The “defensive” trade that keeps acting offensive
Walmart is doing that very Walmart thing: looking sleepy on the surface while quietly flexing. Shares were basically flat Friday, but BofA Securities kept its Buy rating in place and slapped a $150 price target on the stock, which is a polite Wall Street way of saying, “Yeah, this one still has legs.”
The big setup here is simple: Walmart reports first-quarter earnings on Thursday, May 21, and investors are trying to figure out whether the company can keep turning macro chaos into market-share gains. When shoppers get nervous, they don’t exactly start impulse-buying like they’re on a cruise ship. They hunt for value. And Walmart is basically the final boss of “good enough and cheaper.”
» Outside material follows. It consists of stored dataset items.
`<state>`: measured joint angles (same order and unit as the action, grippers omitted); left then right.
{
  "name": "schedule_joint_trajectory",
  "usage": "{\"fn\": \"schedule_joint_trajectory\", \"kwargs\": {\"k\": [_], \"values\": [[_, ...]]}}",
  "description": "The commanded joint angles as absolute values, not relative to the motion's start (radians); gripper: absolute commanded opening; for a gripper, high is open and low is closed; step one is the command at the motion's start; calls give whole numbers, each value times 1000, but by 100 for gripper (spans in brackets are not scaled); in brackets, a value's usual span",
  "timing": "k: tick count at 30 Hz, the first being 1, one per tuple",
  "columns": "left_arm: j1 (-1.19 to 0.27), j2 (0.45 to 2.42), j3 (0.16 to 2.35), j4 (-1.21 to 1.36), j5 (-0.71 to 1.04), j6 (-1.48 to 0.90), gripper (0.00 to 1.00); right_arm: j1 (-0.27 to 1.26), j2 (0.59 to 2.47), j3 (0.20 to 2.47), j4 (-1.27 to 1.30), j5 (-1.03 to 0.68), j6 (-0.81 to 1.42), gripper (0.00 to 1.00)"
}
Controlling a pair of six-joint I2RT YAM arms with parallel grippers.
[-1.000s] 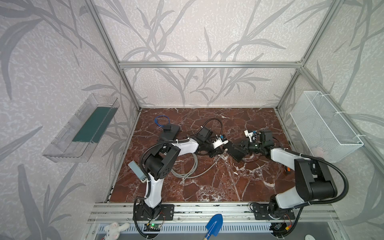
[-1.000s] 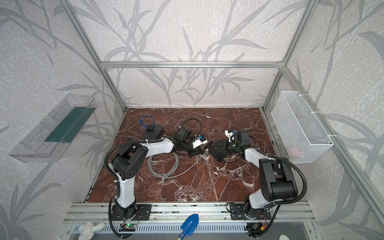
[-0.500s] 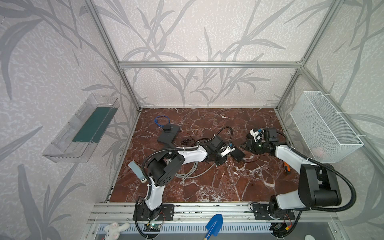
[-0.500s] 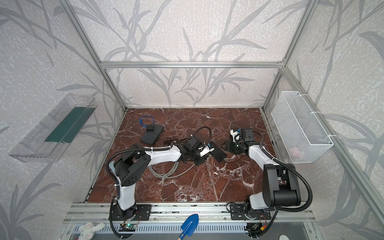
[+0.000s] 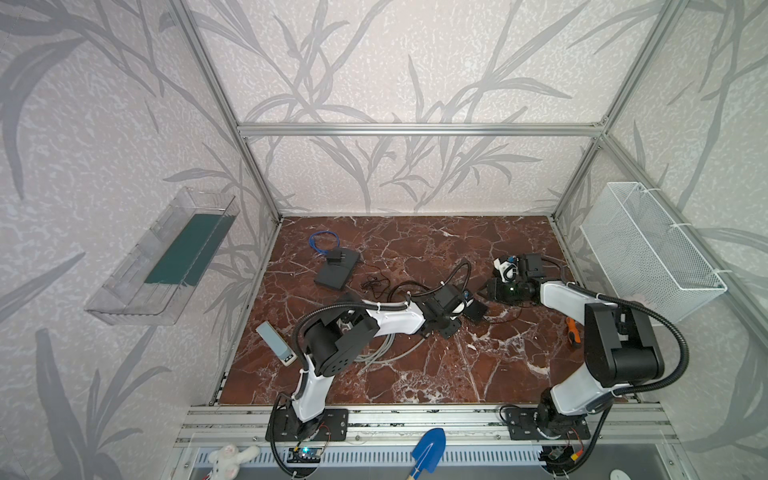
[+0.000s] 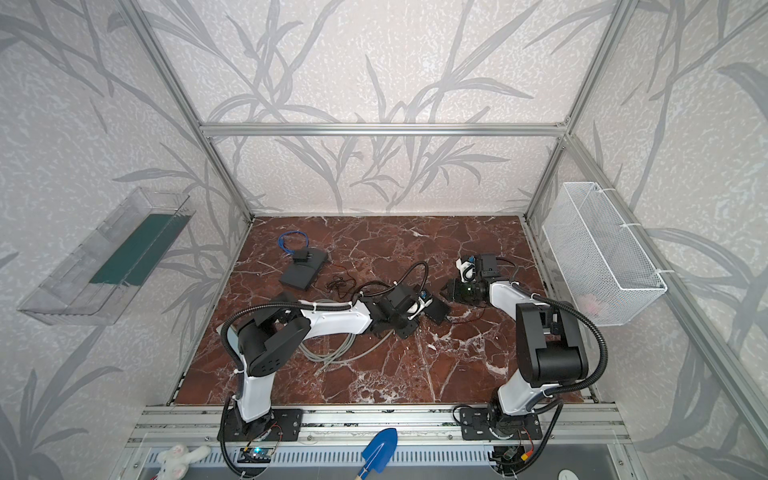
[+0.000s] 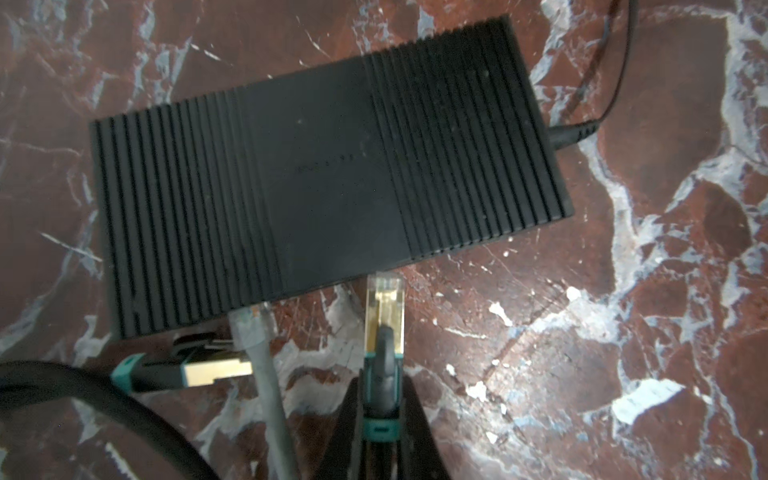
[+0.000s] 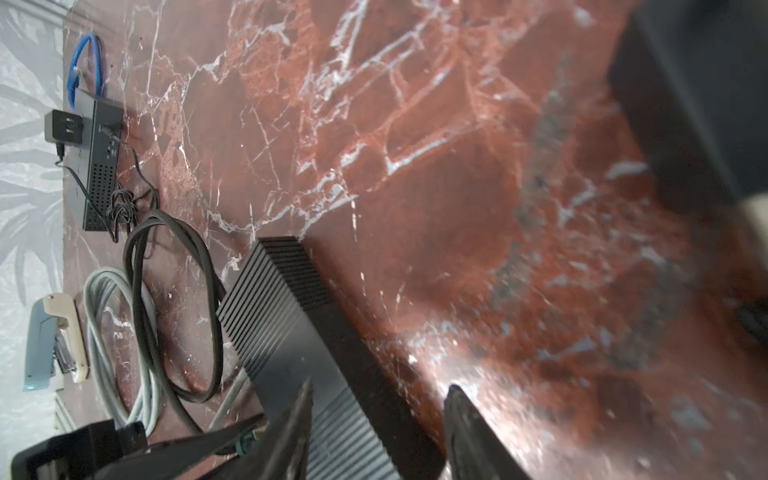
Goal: Insert the plug into the switch port
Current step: 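Align the plug with the box port using left gripper while right steadies box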
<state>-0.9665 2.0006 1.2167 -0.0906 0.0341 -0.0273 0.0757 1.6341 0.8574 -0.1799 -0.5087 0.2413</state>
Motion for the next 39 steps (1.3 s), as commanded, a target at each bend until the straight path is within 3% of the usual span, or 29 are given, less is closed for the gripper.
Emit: {"fn": "schedule_joint_trajectory", "kwargs": {"k": [1, 10, 14, 27, 39], "values": [[-980, 1997, 1230, -116, -12, -95, 7, 94, 1654, 889, -170, -483, 208, 52], [-982, 1885, 1376, -311, -40, -107, 7, 92, 1654, 921, -191, -475, 245, 52], [-991, 1855, 1308, -251, 0, -166, 7, 92, 1674, 943, -196, -485, 253, 52], [-1037, 1993, 1308, -242, 11, -336, 4, 92, 1757, 942, -183, -535, 243, 54], [-1036, 2090, 1328, -214, -21, -342, 5, 97, 1779, 923, -178, -586, 253, 54]]}}
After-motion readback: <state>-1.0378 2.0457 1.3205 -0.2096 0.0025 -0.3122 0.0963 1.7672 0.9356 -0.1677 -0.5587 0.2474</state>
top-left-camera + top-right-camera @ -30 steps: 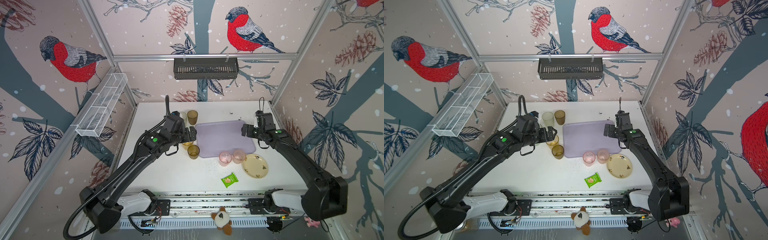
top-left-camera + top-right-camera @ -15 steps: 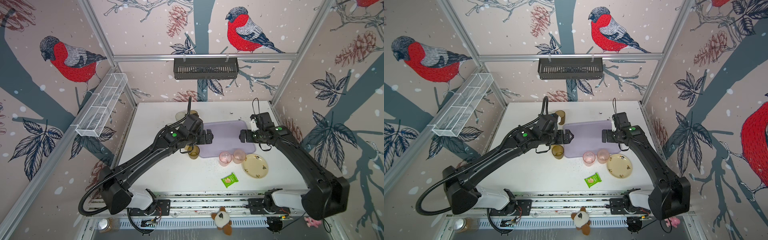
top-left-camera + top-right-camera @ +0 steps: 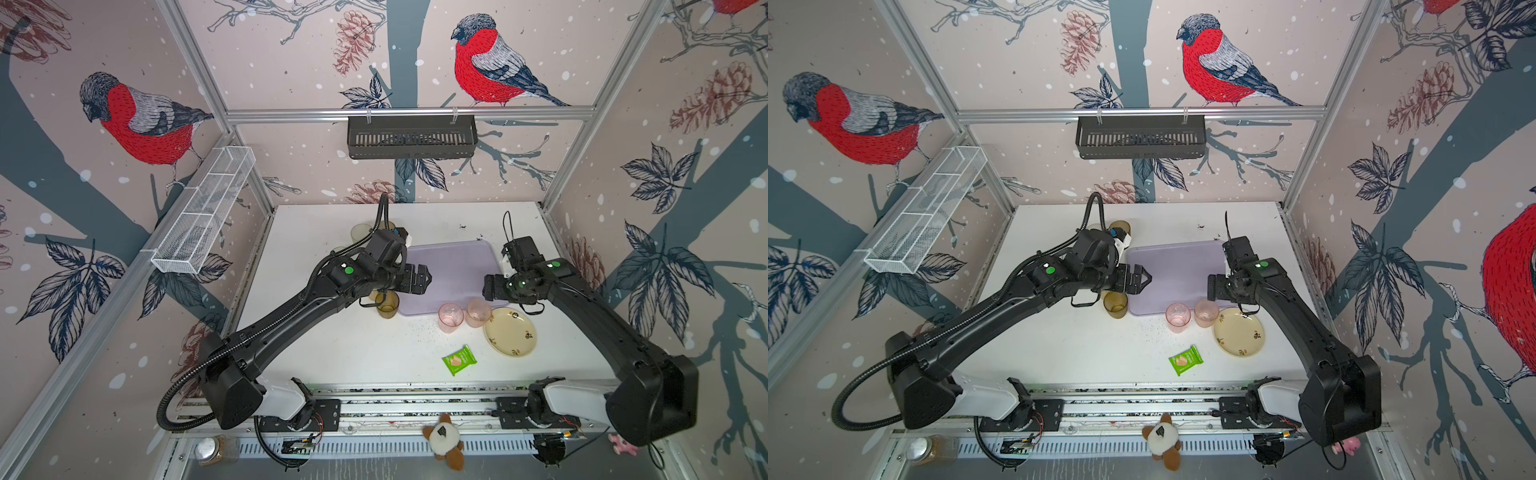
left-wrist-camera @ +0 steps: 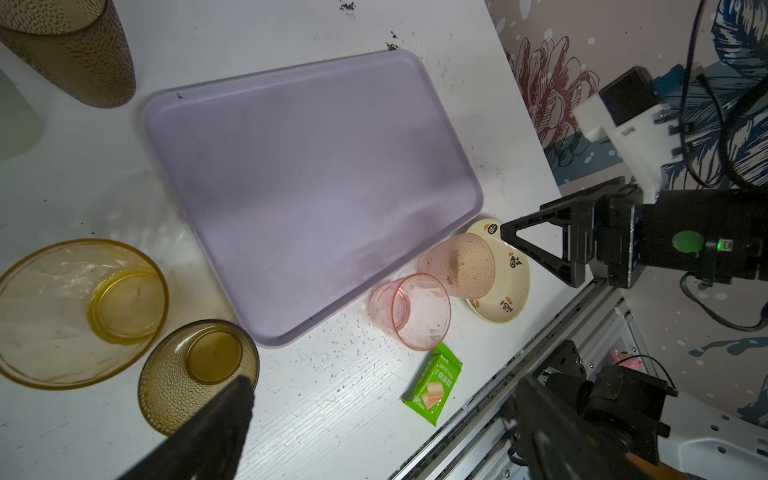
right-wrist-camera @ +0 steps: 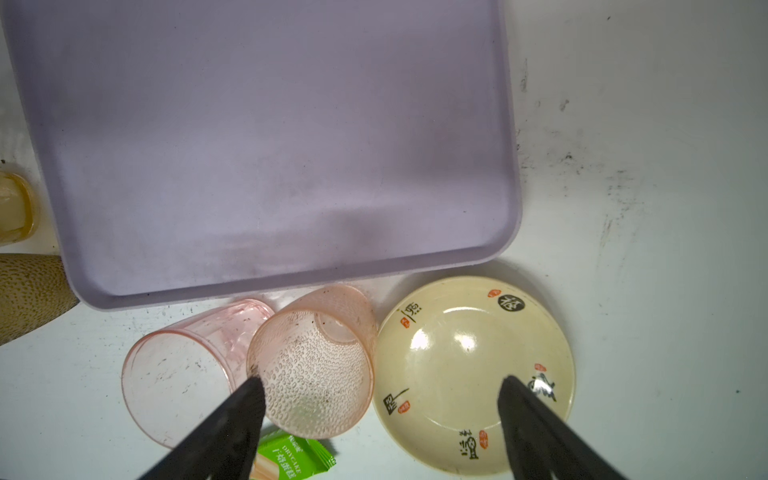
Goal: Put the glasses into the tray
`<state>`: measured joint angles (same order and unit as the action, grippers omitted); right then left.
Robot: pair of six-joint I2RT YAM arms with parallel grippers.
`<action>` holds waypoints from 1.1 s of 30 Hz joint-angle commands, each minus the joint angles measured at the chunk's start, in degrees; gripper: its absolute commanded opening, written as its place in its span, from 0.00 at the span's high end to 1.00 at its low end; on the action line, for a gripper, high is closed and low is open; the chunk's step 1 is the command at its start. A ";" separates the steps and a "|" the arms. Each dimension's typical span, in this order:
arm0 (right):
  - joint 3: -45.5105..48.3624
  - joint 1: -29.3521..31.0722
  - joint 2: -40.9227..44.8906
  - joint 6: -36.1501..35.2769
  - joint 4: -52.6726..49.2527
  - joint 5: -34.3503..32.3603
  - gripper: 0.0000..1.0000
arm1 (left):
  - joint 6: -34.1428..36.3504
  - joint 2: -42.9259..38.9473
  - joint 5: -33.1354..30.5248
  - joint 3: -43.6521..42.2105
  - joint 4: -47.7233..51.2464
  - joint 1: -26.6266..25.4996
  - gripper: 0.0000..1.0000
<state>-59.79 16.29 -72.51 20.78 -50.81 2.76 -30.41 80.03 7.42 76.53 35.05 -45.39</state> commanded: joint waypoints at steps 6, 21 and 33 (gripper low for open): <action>1.25 0.13 -1.95 -0.63 1.10 1.37 0.15 | 4.82 1.93 2.91 1.94 -0.99 -0.13 0.02; 2.05 3.00 -8.16 0.04 2.19 0.69 0.34 | 4.41 0.83 3.32 -0.74 -4.46 -0.14 0.02; 4.21 4.35 -8.55 2.52 3.26 -0.67 0.49 | 4.69 1.27 4.04 -0.86 -5.50 -0.14 0.02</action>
<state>-56.16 20.56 -81.38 21.82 -47.99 2.90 -26.52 81.17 10.76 75.72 31.88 -45.39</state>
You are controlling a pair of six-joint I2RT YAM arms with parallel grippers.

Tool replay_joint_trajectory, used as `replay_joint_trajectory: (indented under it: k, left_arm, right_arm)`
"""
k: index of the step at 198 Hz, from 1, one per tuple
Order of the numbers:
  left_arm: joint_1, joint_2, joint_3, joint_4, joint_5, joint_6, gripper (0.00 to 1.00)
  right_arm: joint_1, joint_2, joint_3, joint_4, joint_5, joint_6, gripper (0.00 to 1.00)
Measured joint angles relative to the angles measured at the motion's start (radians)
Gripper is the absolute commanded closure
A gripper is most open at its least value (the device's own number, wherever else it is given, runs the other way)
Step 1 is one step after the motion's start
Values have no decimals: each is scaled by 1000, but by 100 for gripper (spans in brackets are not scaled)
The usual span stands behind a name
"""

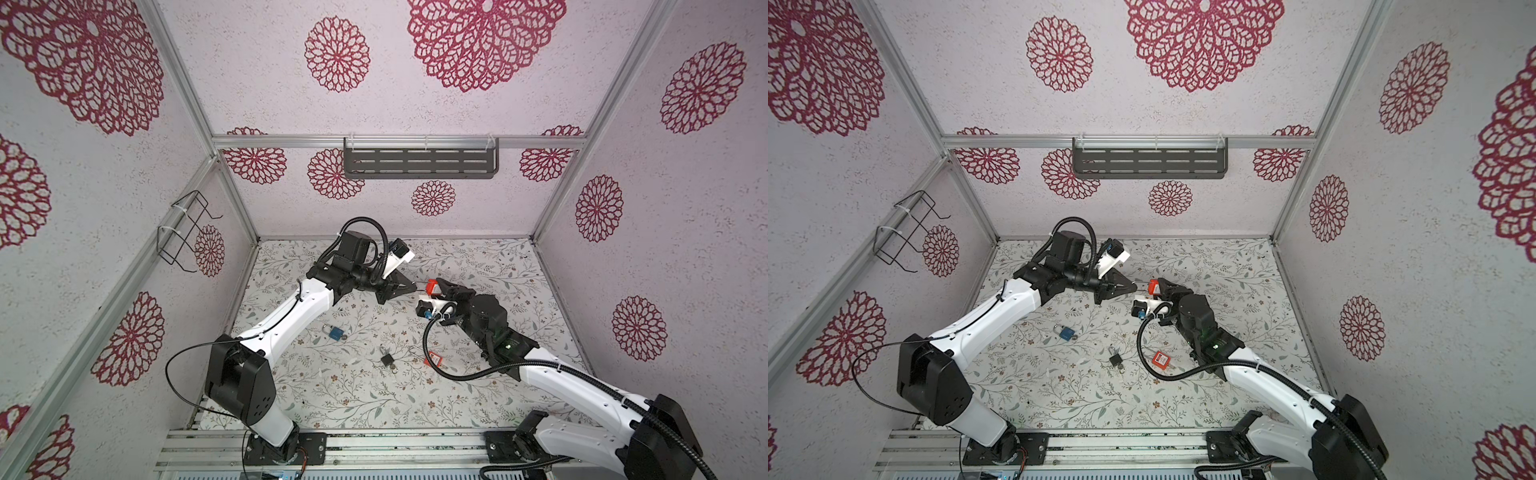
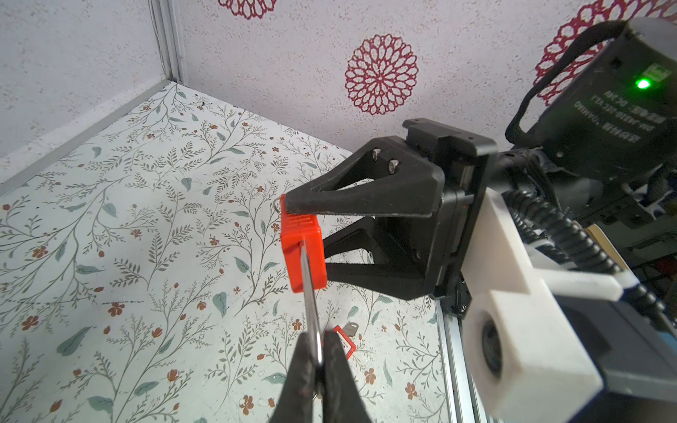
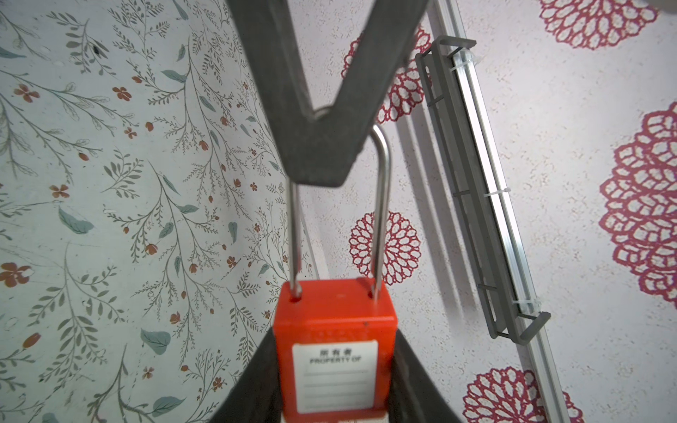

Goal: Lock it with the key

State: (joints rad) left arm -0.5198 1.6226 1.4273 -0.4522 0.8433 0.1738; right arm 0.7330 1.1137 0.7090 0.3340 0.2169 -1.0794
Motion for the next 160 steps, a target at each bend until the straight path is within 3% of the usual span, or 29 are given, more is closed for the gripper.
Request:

Why analysts are paying attention
BofA’s Christopher Nardone thinks Walmart’s core customer will stay resilient even if fuel prices stay annoying and the economy keeps wobbling like a folding chair.
A few things the analyst is watching:
- Walmart U.S. comparable sales, which he expects to grow 4.5%
- Earnings of 65 cents a share for the quarter
- Digital momentum, especially improving margins
- Customer perks like free shipping, same-day delivery, and gas discounts
- Sam’s Club membership fee increases, which could add a little extra juice
That mix matters because Walmart’s not just a grocery-and-paper-towels story anymore. It’s increasingly a digital logistics machine with a discount-store logo on the front.
The bigger picture
If consumers keep feeling squeezed, Walmart could actually benefit. That’s the weird beauty of being the cheapest big option in the room: bad economic news can become a tailwind. The stock is already up more than 36% over the past year and is hovering near its 52-week high, so expectations are not exactly hiding in a trench coat.
Big picture: Walmart is one of those rare companies where “people are struggling” can still translate into “business is doing fine.” And in this market, that’s about as close to a superpower as retail gets.